(WHAT THE TASK ASKS) Word for word, restate the lines of the material below from its first line through the one containing "right robot arm.". Omit the rest.

(SUPPLIED ENTRIES)
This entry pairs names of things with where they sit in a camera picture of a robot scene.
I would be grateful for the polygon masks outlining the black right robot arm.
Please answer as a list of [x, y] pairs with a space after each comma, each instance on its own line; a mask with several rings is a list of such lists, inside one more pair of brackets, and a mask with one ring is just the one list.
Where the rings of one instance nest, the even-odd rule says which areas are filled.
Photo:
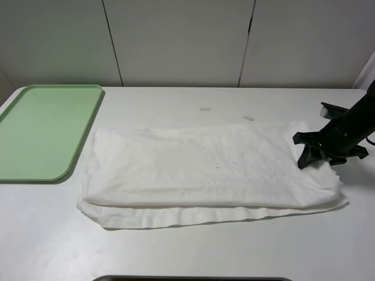
[[358, 144], [374, 132], [374, 89], [369, 88], [366, 95], [349, 109], [325, 102], [321, 104], [329, 123], [320, 131], [297, 132], [292, 138], [294, 144], [304, 145], [298, 167], [304, 169], [324, 158], [334, 166], [345, 164], [349, 157], [367, 157], [367, 149]]

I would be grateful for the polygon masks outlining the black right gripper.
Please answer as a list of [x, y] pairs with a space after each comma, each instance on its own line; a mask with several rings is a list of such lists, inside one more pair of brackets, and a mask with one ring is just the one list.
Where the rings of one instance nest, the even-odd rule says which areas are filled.
[[347, 118], [344, 115], [331, 119], [319, 132], [297, 132], [292, 137], [294, 144], [304, 144], [297, 165], [300, 169], [304, 169], [320, 161], [321, 151], [331, 166], [345, 164], [349, 157], [364, 159], [369, 153], [358, 143], [368, 135], [368, 122]]

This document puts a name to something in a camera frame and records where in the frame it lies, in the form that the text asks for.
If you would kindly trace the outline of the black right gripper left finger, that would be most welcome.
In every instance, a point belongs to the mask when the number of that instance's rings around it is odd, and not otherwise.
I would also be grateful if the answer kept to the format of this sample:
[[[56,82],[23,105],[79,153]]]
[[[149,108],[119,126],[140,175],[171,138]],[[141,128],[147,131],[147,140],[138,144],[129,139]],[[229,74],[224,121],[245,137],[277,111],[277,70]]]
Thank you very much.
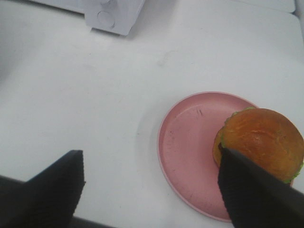
[[[0,198],[2,228],[66,228],[80,200],[82,150],[72,150]]]

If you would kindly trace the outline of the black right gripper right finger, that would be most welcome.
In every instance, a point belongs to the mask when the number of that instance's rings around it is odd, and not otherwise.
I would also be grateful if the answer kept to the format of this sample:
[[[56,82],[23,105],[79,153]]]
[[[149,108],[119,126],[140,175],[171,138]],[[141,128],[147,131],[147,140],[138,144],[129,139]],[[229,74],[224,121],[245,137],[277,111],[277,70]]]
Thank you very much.
[[[304,195],[240,152],[221,149],[218,186],[236,228],[302,228]]]

(EXERCISE RESPONSE)
This entry pairs names of things with where they sit in a camera picture of a robot scene.
I would be grateful for the polygon masks outlining the black right robot arm.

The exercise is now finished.